Below is a great review on Vit D and muscle tissue/function. I need to thank Dr. John Berardi at Precision Nutrition for finding this one. I love the PN (Precision Nutrition) system and use it with all my athletes.
Keep in mind that while a Vit D deficiency has many issues (poor muscle function being one of them), BUT this does NOT mean that mega doses of it will promote more muscle growth (atleast not that I have seen in the literature anywhere).
Keep in mind that sunlight is going to be your best source of Vit D as the body has this super cool autoregulatory system set up where it is impossible to get too much Vit D from the sun!
Although you can still get a nasty sun burn and look like Randy The Red Lobster, so be careful. My favorite way to get more sunlight is kiteboarding in warm climates!
At the Annual ACSM conference I went to this past Spring, a top researcher from Australia stated (paraphrasing) that Vit D and Iron are the only 2 tests that she conducts on female athlete's training for the Olympics since the change of being defficient is so high.
Vitamin D and skeletal muscle tissue and function.
Ceglia L.
Mol Aspects Med. 2008 Dec;29(6):407-14. Epub 2008 Aug 8
Jean Mayer USDA Human Nutrition Research Center on Aging at Tufts University, Bone Metabolism Laboratory, 711 Washington Street, Boston, MA 02111, United States.
This review aims to summarize current knowledge on the role of vitamin D in skeletal muscle tissue and function.
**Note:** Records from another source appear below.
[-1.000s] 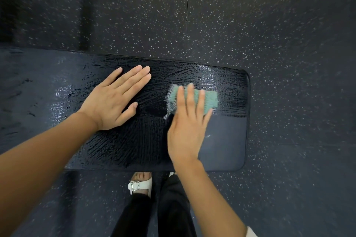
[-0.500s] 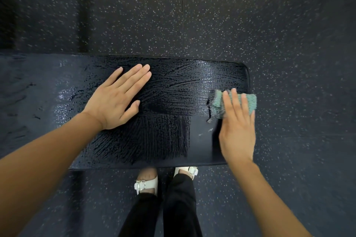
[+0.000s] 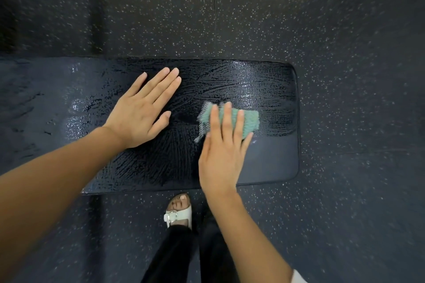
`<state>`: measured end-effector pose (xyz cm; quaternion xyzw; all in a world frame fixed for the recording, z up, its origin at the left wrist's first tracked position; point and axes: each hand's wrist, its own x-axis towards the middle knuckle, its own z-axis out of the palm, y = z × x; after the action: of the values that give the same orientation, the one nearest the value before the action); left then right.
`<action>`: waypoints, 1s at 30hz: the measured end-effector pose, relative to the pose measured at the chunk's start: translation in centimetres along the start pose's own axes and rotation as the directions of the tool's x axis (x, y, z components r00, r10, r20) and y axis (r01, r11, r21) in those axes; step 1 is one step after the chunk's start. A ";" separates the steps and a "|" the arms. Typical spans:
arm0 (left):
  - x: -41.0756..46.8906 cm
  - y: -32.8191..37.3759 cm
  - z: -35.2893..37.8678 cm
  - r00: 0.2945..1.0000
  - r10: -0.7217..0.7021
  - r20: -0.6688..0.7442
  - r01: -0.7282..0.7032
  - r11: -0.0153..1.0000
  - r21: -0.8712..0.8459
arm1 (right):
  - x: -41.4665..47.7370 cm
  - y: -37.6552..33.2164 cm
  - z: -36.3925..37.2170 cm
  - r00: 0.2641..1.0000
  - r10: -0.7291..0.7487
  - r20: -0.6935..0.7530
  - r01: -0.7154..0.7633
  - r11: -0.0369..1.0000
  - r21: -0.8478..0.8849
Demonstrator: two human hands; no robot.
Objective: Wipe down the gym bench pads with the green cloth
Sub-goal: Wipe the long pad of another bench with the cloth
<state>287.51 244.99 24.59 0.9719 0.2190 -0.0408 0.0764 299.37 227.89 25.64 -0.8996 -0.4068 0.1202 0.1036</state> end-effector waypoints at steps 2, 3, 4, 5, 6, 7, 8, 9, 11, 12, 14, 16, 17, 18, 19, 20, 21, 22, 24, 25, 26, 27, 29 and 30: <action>-0.1 0.3 0.0 1.000 -0.016 -0.001 0.016 1.000 0.002 | -0.6 1.1 -0.2 0.992 -0.115 0.052 0.116 0.993 -0.035; -0.2 0.7 0.1 1.000 -0.026 -0.004 0.026 1.000 -0.003 | -0.6 2.0 -0.5 0.983 -0.167 0.073 0.171 0.984 -0.048; -0.3 1.2 0.2 0.999 -0.034 -0.007 0.034 0.999 -0.008 | -0.4 3.1 -0.8 0.973 -0.214 0.090 0.219 0.974 -0.058; -0.5 1.9 0.3 0.999 -0.036 -0.009 0.036 0.999 -0.010 | -0.2 4.3 -1.1 0.963 -0.248 0.106 0.255 0.965 -0.063; -0.8 2.6 0.5 0.999 -0.035 -0.011 0.035 0.999 -0.011 | -0.1 5.4 -1.5 0.957 -0.264 0.122 0.273 0.960 -0.065; -0.9 3.1 0.7 0.999 -0.035 -0.012 0.035 0.999 -0.013 | 0.2 6.4 -2.0 0.957 -0.259 0.132 0.269 0.961 -0.065; -1.0 3.5 0.8 0.999 -0.038 -0.014 0.038 0.999 -0.015 | 0.4 7.4 -2.5 0.961 -0.241 0.137 0.252 0.965 -0.070; -1.2 3.7 0.9 0.999 -0.043 -0.019 0.043 0.999 -0.016 | 0.6 8.4 -3.0 0.966 -0.216 0.140 0.229 0.970 -0.083; -1.3 4.0 0.9 0.998 -0.050 -0.024 0.050 0.999 -0.016 | 1.0 10.4 -3.8 0.979 -0.151 0.137 0.165 0.981 -0.103; -1.4 4.1 0.9 0.998 -0.052 -0.026 0.051 0.999 -0.018 | 1.2 11.2 -4.1 0.985 -0.112 0.129 0.126 0.987 -0.102; -1.7 4.6 1.0 0.998 -0.056 -0.032 0.055 0.998 -0.020 | 1.6 12.0 -4.5 0.995 -0.024 0.098 0.032 0.997 -0.077; -1.9 5.1 1.1 0.997 -0.066 -0.036 0.065 0.998 -0.023 | 1.7 11.1 -4.0 0.997 0.059 0.051 -0.058 0.998 -0.027; -2.0 5.3 1.1 0.997 -0.071 -0.035 0.070 0.997 -0.025 | 1.7 10.3 -3.6 0.994 0.108 0.022 -0.109 0.994 0.001; -2.1 5.5 1.1 0.996 -0.078 -0.036 0.077 0.997 -0.026 | 1.5 9.3 -3.2 0.987 0.159 -0.008 -0.158 0.987 0.029; -2.2 5.5 1.2 0.996 -0.083 -0.039 0.082 0.996 -0.026 | 1.4 8.2 -2.8 0.979 0.202 -0.034 -0.200 0.978 0.053; -2.3 5.6 1.2 0.995 -0.086 -0.041 0.085 0.996 -0.026 | 1.1 7.2 -2.4 0.971 0.232 -0.053 -0.227 0.971 0.075; -2.3 5.7 1.3 0.995 -0.087 -0.044 0.086 0.996 -0.028 | 0.9 6.2 -2.0 0.967 0.244 -0.066 -0.238 0.967 0.092; -2.3 5.7 1.3 0.995 -0.087 -0.046 0.086 0.996 -0.031 | 0.5 5.4 -1.6 0.968 0.241 -0.073 -0.232 0.967 0.106; -2.3 5.7 1.3 0.995 -0.092 -0.047 0.090 0.995 -0.039 | -0.3 4.0 -0.9 0.979 0.190 -0.072 -0.181 0.976 0.117; -2.3 5.7 1.4 0.994 -0.096 -0.047 0.094 0.995 -0.040 | -0.7 3.3 -0.7 0.988 0.143 -0.063 -0.135 0.984 0.114; -2.3 5.8 1.4 0.994 -0.101 -0.047 0.099 0.994 -0.042 | -1.2 2.7 -0.6 0.996 0.079 -0.044 -0.074 0.992 0.101; -2.3 5.8 1.4 0.993 -0.105 -0.048 0.103 0.994 -0.045 | -1.8 2.3 -0.5 1.000 -0.003 -0.013 0.004 0.997 0.079; -2.3 5.8 1.3 0.993 -0.107 -0.052 0.104 0.993 -0.051 | -2.9 2.3 -0.4 0.983 -0.170 0.073 0.168 0.985 0.030; -2.3 5.9 1.3 0.993 -0.107 -0.055 0.104 0.993 -0.051 | -3.2 2.7 -0.6 0.966 -0.234 0.108 0.233 0.972 0.015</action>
<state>287.90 238.56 24.32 0.9576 0.2731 -0.0117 0.0910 299.43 223.67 25.81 -0.8375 -0.5148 0.1563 0.0956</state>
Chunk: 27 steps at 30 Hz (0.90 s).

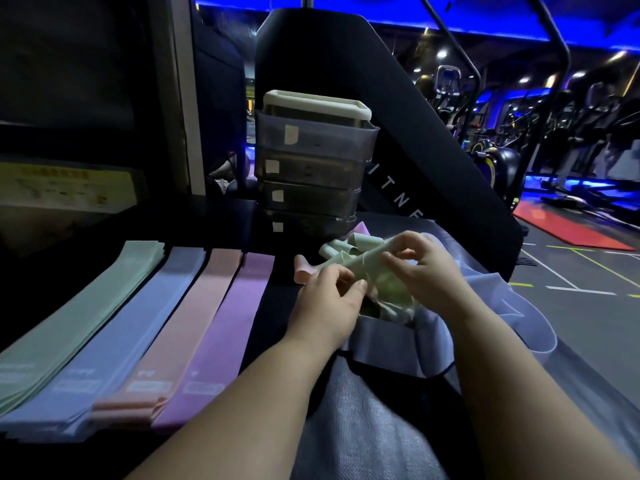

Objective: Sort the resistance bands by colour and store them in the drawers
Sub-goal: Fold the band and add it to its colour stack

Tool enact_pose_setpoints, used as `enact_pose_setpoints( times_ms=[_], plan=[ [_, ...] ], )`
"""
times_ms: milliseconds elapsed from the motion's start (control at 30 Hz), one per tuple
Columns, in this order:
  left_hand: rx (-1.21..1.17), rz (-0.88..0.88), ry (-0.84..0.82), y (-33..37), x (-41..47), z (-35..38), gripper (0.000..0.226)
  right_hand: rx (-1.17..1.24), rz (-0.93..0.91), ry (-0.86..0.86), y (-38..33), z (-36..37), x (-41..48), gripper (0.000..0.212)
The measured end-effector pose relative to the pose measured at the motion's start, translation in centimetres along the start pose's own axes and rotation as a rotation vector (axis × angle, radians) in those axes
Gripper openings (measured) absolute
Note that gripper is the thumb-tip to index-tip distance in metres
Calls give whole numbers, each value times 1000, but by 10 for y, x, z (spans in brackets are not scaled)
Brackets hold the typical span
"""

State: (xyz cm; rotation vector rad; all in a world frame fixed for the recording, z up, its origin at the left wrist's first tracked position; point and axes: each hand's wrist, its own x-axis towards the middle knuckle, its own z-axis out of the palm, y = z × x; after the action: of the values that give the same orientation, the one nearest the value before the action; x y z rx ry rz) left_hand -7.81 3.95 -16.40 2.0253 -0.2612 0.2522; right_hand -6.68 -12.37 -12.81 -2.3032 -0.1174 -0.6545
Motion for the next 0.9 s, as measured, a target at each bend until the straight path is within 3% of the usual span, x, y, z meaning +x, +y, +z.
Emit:
enact_pose_setpoints(
  times_ms=[233, 367, 500, 600, 800, 900],
  plan=[
    [-220, 46, 94, 2, 0, -5, 20, 631, 24, -172, -23, -14, -15, 12],
    [-399, 88, 73, 6, -2, -6, 20, 777, -28, -225, -34, -19, -22, 20],
    [-620, -4, -8, 9, -2, -4, 39, 738, -12, -289, -33, -17, -21, 26],
    [-681, -14, -9, 11, -3, -7, 40, 660, 8, -269, -30, -16, -20, 23],
    [-687, 24, -18, 14, -9, -14, 37, 142, -29, -206, -27, -11, -19, 12],
    [-740, 28, -22, 14, -9, -16, 36, 89, -28, -151, -29, -12, -20, 18]
  ],
)
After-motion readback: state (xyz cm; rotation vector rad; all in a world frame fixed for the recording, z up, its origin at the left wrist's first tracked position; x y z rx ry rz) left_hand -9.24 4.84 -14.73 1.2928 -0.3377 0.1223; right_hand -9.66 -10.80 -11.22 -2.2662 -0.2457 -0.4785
Vitamin D deficiency can cause a myopathy of varying severity. Clinical studies have indicated that vitamin D status is positively associated with muscle strength and physical performance and inversely associated with risk of falling. Vitamin D supplementation has shown to improve tests of muscle function, reduce falls, and possibly impact on muscle fiber composition and morphology in vitamin D deficient older adults.
Molecular mechanisms of vitamin D action on muscle tissue include genomic and non-genomic effects via a receptor present in muscle cells. Genomic effects are initiated by binding of 1,25-dihydroxyvitamin D [1,25(OH)(2)D] to its nuclear receptor, which results in changes in gene transcription of mRNA and subsequent protein synthesis. Non-genomic effects of vitamin D are rapid and mediated through a cell surface receptor. Knockout mouse models of the vitamin D receptor provide insight into understanding the direct effects of vitamin D on muscle tissue.
Recently, VDR polymorphisms have been described to affect muscle function. Parathyroid hormone which is strongly linked with vitamin D status also may play a role in muscle function; however, distinguishing its role from that of vitamin D has yet to be fully clarified.
Despite the enormous advances in recent decades, further research is needed to fully characterize the exact underlying mechanisms of vitamin D action on muscle tissue and to understand how these cellular changes translate into clinical improvements in physical performance.